## Directions
Pictures are to be dropped, and only the lines from the one containing "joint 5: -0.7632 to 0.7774" through the end of the data below are to be reproduced as written.

## Exercise data
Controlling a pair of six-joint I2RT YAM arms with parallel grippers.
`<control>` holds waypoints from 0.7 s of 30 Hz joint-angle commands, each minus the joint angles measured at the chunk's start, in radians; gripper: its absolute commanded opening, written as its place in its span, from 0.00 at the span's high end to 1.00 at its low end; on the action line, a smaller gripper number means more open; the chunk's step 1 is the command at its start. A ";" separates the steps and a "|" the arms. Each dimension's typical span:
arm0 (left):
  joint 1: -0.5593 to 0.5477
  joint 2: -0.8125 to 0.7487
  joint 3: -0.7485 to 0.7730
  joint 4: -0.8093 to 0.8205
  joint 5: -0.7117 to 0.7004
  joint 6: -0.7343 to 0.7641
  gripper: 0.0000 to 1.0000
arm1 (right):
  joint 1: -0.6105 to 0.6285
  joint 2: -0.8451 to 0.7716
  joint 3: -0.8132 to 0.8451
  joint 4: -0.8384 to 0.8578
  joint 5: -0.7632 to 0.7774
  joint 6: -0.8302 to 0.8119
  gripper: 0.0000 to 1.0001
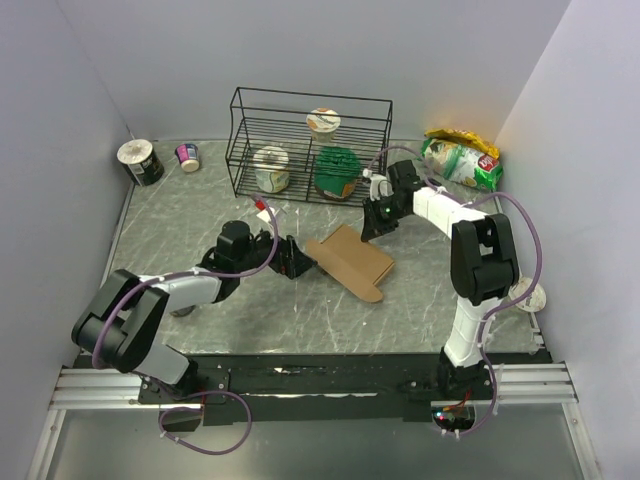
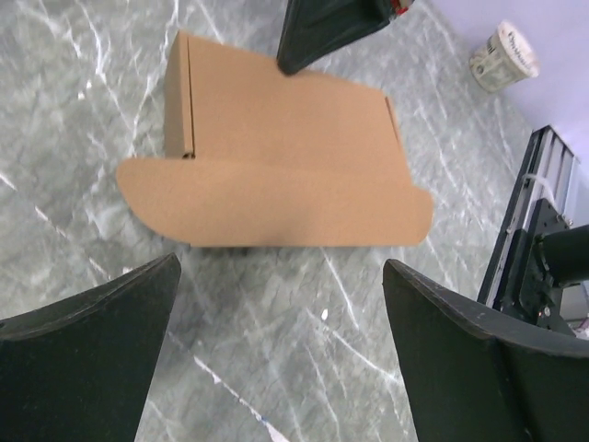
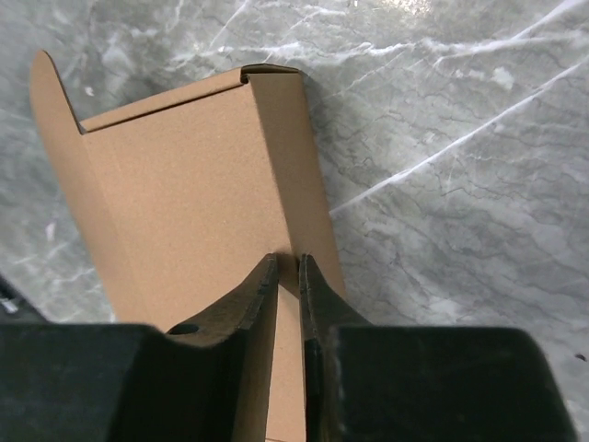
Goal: Fold the paper box
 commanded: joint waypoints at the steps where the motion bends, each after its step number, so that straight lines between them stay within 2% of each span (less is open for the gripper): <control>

## Result for this exercise
  joint 5: -0.7632 to 0.7774
  joint 6: -0.8302 to 0.8119
  gripper: 0.0000 to 1.0001
Goal: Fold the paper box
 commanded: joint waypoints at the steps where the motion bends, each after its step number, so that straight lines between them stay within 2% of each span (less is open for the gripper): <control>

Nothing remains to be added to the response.